Il ne s'agit ni de provinciaux ayant préservé dans Paris, à la manière du Douanier Rousseau, la fraîcheur de leur vision, ni de petits maîtres revendiquant dans l'ombre au nom d'un « prolétariat paysan ». Abandonnant ces images romantiques, la critique actuelle s'oriente vers une interprétation toute différente.
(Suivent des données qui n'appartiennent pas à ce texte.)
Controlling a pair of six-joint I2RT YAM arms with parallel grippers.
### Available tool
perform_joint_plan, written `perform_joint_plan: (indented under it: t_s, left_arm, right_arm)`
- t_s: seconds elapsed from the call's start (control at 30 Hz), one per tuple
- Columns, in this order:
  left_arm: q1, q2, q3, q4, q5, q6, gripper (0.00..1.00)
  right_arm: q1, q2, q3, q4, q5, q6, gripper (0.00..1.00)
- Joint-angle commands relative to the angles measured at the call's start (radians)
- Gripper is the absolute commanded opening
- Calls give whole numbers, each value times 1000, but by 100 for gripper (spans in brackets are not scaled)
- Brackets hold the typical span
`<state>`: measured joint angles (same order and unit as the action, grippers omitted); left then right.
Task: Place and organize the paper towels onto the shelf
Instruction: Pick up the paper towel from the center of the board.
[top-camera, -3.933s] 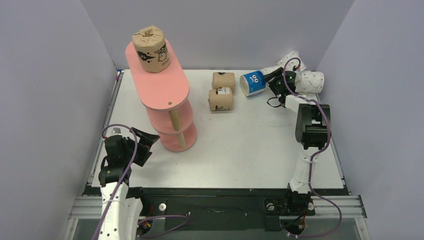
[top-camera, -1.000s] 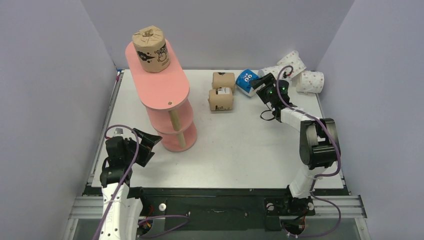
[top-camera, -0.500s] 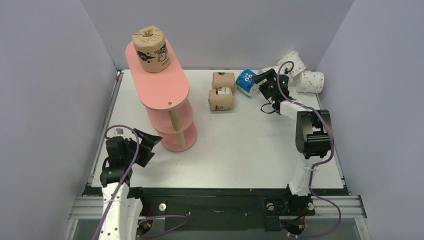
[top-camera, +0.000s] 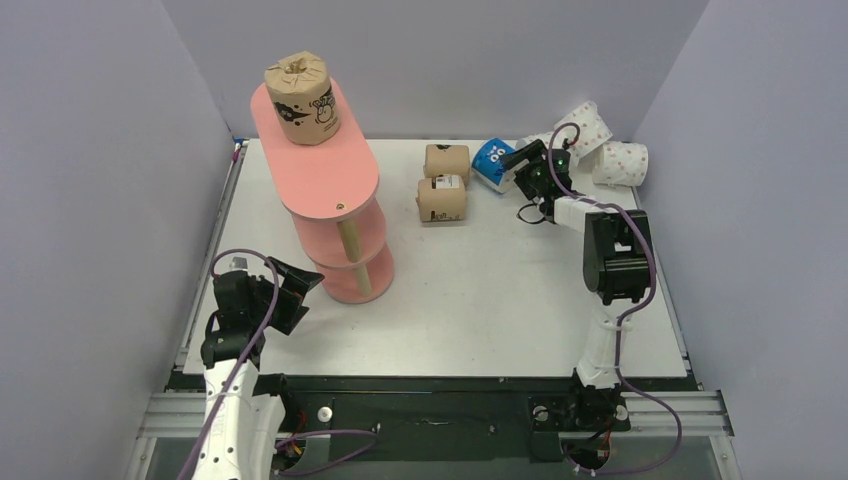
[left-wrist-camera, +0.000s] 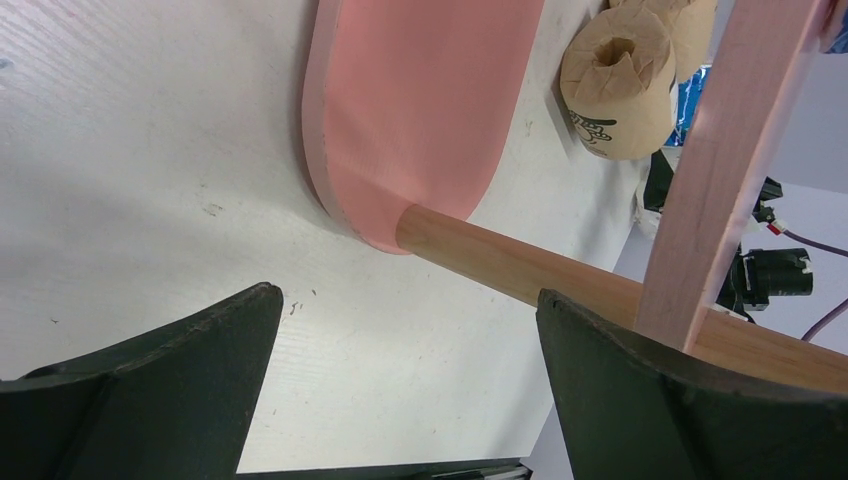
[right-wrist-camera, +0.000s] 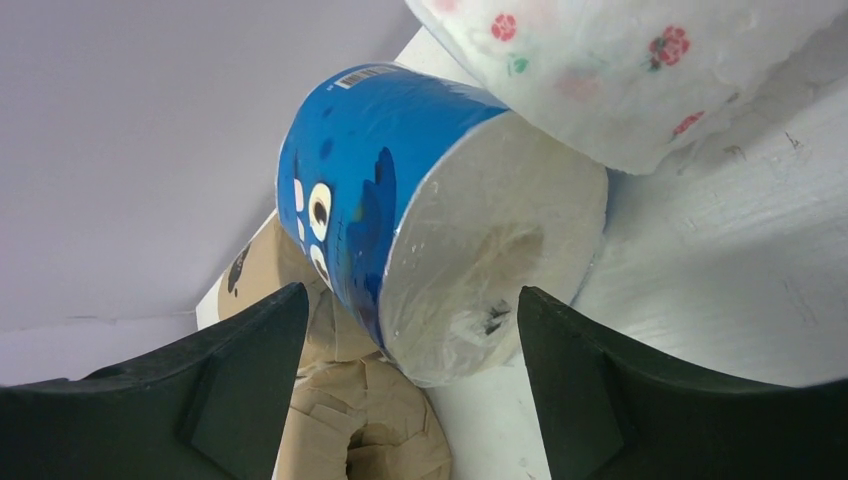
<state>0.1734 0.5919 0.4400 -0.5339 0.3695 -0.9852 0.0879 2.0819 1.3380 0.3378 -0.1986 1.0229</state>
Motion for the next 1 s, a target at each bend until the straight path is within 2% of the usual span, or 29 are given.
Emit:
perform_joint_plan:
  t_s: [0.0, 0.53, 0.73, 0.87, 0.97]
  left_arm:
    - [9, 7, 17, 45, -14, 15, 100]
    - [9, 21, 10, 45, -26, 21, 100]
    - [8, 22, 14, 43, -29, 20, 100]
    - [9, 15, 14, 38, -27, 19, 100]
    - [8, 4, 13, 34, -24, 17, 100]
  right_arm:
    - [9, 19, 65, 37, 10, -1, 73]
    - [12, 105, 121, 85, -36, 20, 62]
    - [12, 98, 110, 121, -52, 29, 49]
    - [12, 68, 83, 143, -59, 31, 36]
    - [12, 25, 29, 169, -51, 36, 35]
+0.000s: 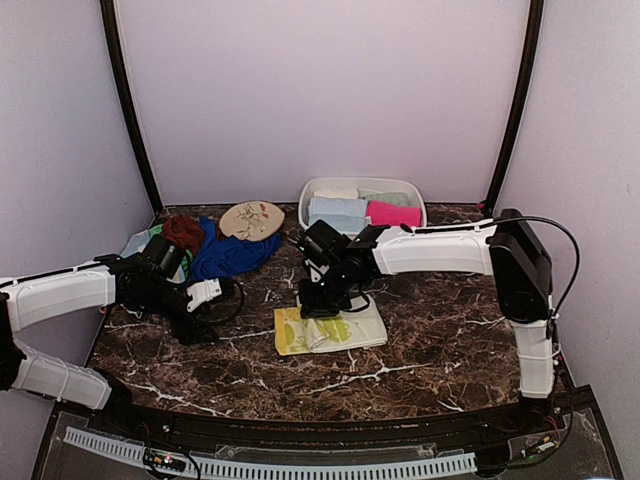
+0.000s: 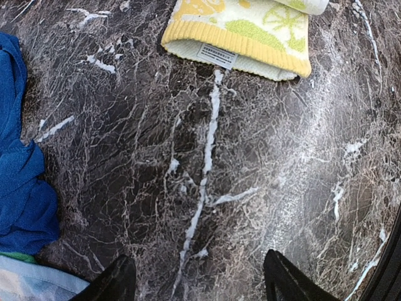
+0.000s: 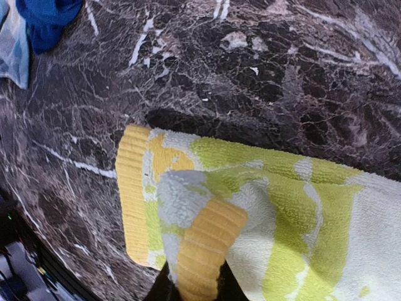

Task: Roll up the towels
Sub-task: Fold the towel at the center of the board, then smooth out the towel at the center of the board.

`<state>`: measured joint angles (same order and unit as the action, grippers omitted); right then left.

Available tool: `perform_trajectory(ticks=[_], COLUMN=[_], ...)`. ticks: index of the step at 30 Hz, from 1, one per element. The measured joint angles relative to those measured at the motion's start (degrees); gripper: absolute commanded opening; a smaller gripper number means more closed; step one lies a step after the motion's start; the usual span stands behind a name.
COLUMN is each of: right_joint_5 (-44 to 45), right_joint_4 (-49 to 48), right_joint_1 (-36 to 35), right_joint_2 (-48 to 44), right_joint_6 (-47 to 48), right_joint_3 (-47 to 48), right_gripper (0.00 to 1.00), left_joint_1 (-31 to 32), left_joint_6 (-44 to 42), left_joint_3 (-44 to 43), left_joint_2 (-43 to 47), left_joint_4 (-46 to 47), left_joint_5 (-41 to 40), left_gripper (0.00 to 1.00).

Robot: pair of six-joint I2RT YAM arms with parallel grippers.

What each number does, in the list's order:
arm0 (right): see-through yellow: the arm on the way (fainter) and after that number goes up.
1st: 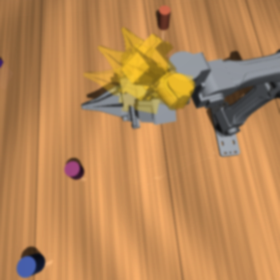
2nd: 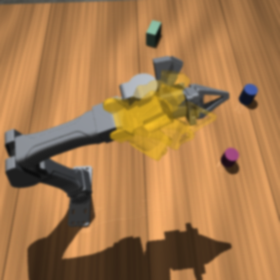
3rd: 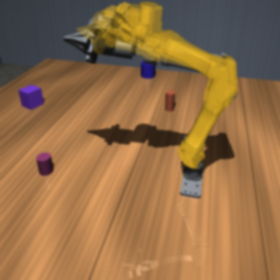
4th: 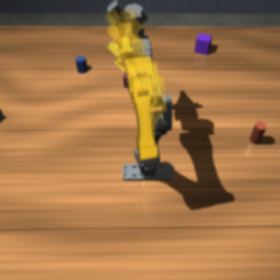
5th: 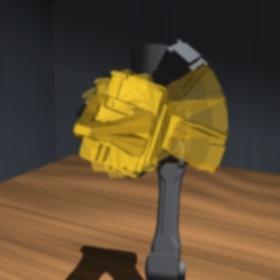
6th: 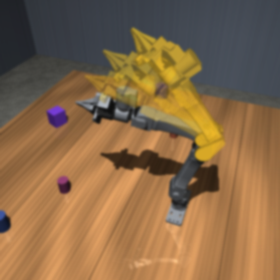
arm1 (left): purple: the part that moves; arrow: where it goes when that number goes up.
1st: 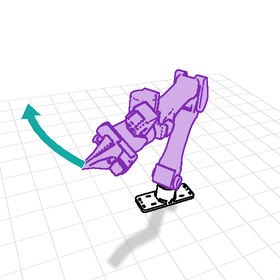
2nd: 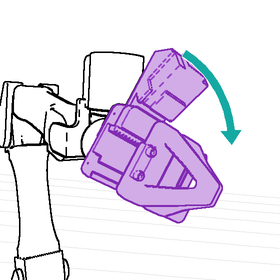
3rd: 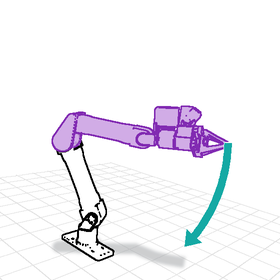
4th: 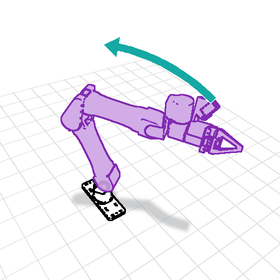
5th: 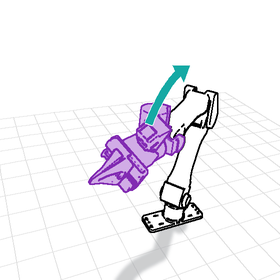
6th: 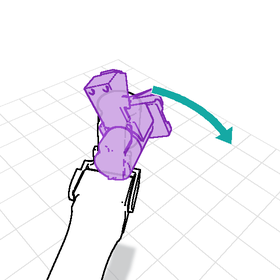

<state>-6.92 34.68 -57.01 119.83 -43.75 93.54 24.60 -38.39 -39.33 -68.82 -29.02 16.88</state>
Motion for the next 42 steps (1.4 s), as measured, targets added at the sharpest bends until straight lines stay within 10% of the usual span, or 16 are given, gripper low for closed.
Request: perform_trajectory(ticks=[13, 27, 42], right_joint_5=[-6.95, -12.76, -17.62], right_joint_4=[-9.9, -16.76, -24.5], right_joint_1=[-0.13, 6.08, 17.94], right_joint_2=[2.36, -6.27, -13.44], right_joint_6=[-4.9, -5.55, -1.81], right_joint_3=[0.48, -10.84, -31.91], right_gripper=[0.41, 0.37, 0.15], left_joint_1=[0.0, 0.0, 13.18], left_joint_6=[0.0, 0.79, 6.23], left_joint_3=[0.0, -1.99, -27.1], left_joint_2=[-1.27, -2.36, -24.52], left_joint_4=[0.0, 0.22, 4.59], left_joint_5=[0.04, 1.6, 6.49], left_gripper=[0.71, 0.69, 0.59])
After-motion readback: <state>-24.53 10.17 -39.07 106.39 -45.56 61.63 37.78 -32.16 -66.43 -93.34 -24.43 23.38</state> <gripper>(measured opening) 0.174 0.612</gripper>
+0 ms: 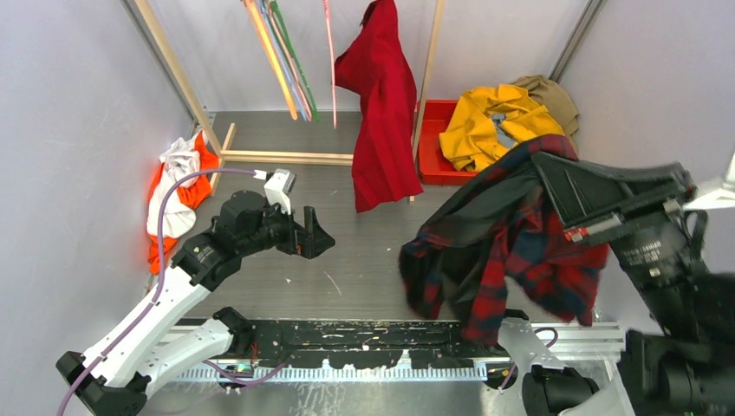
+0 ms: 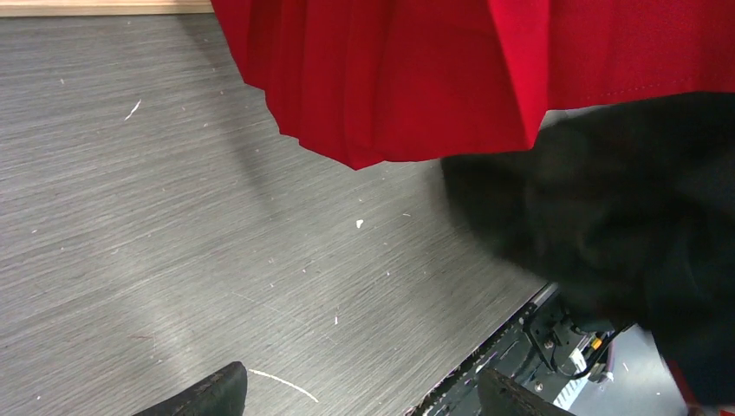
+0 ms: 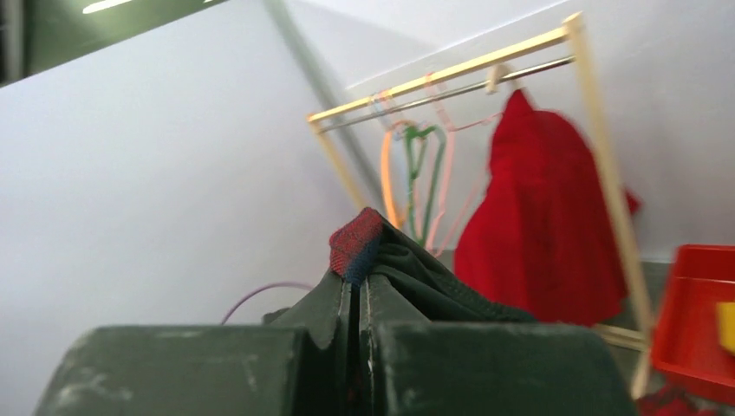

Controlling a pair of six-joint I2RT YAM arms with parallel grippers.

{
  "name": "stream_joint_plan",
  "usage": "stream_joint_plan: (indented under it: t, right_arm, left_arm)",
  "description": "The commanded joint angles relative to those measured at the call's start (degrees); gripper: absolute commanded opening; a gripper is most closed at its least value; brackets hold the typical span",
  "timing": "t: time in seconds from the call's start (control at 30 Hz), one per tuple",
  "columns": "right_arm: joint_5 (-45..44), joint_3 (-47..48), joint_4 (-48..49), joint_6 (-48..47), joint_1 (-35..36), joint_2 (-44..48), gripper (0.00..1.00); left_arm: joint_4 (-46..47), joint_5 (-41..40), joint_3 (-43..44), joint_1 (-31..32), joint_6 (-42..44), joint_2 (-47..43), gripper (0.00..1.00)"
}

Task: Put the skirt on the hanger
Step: Place the skirt at the center of the board.

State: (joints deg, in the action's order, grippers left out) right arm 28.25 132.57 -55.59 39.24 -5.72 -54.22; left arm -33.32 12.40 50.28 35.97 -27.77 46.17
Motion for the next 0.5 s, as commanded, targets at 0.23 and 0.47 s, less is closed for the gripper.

Si les œuvres mineures offrent souvent des négligences ou maladresses sensibles, des chefs-d'œuvre comme la Famille de paysans ou le Repas de paysans du Louvre prouvent une science du pinceau qui n'a d'égale que chez les maîtres espagnols. L'effort pour renouveler la tradition du portrait français et pour donner une version neuve de la « bambochade » indique une connaissance sûre des grands courants internationaux. Elle ne fut sans doute possible que par la collaboration étroite des trois frères, qui seule doit expliquer aussi l'alliance entre l'intuition profonde des êtres, où se retrouve quelque chose de la tradition caravagesque, et la sensibilité aux valeurs atmosphériques, propre à la peinture parisienne vers 1630-1650, qui leur permet de renouveler jusqu'au genre du paysage (Paysage avec figures, Washington, National Gallery of Art).
On peut reconnaître dans cette synthèse même, non le miracle du cœur chez des paysans « naïfs », mais cet effort de conscience complète et de reconstruction lucide qui, de Descartes à Corneille ou Poussin, caractérise les grandes créations françaises de ce temps.